■ Problem description: Retype the data exactly, from its first line to the line containing "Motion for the", including both, and skip any picture.

■ Dataset content:

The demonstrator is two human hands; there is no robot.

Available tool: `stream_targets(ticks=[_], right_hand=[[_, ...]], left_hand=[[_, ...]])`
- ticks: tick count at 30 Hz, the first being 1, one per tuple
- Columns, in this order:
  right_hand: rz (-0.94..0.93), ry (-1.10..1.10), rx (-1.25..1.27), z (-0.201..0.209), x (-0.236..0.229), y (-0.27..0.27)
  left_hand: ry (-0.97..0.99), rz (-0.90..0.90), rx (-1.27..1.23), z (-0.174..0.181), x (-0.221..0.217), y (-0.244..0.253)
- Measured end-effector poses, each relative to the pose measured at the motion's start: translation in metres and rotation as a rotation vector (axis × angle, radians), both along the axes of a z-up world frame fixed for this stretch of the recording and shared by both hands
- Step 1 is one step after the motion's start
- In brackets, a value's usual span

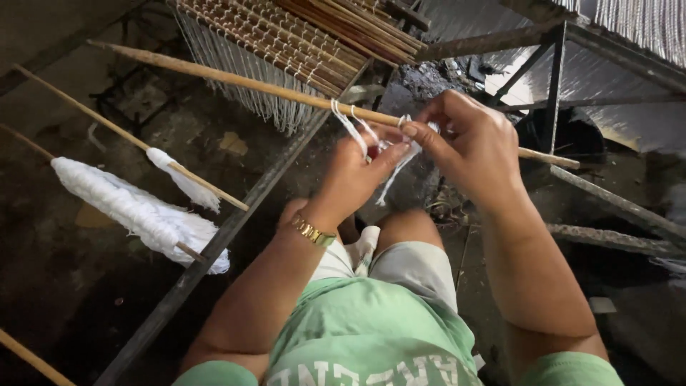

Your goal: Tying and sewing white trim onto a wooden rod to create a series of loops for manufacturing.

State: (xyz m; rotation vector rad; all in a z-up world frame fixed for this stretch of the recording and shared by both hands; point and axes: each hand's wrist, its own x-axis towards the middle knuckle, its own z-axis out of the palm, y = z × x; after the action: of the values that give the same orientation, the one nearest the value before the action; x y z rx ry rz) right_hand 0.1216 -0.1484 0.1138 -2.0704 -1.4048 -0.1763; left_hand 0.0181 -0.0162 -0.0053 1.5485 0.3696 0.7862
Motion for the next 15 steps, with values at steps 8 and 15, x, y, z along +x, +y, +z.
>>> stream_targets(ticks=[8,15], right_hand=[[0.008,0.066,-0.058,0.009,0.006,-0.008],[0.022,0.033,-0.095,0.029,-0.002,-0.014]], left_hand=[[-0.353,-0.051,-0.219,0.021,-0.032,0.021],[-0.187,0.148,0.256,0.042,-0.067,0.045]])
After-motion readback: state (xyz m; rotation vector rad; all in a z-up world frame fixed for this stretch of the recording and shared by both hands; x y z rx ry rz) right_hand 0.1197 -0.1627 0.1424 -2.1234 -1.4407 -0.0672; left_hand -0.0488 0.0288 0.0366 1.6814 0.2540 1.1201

■ Task solution:
The demonstrator is two human hands; there is no robot.

Available tool: `stream_targets(ticks=[_], right_hand=[[_, ...]], left_hand=[[_, ...]])`
- ticks: tick count at 30 Hz, the first being 1, one per tuple
- Columns, in this order:
  right_hand: rz (-0.94..0.93), ry (-1.10..1.10), rx (-1.25..1.27), z (-0.201..0.209), x (-0.236..0.229), y (-0.27..0.27)
  left_hand: ry (-0.97..0.99), rz (-0.90..0.90), rx (-1.27..1.23), z (-0.174..0.181), x (-0.221..0.217), y (-0.244..0.253)
- Measured end-effector poses, each relative to the pose measured at the motion's start: translation in metres and rotation as a rotation vector (axis × angle, radians), both along the axes of a z-up world frame fixed for this stretch of the recording and shared by both hands
- Step 1 is one step after the motion's start
- In brackets, a value's usual span


Your goal: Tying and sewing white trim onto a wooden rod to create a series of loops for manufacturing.

State: (xyz m; rotation vector rad; all in a z-up world frame fixed for this stretch of the recording and shared by both hands; point and axes: each hand's wrist, its own x-axis towards the middle knuckle, its own z-axis out of the palm, y = z × x; after the action: of the values that give the same orientation, the one nearest the value before the action; x y z rx ry rz) right_hand 0.1216 -0.1484 0.1138 -2.0704 -1.4048 -0.1763; left_hand 0.0181 -0.0162 -0.0053 1.5485 0.3696 0.7862
Motion for the next 15 steps, with values at steps 8 and 15, x, y, z along +x, +y, +z.

The answer has been given in its entirety.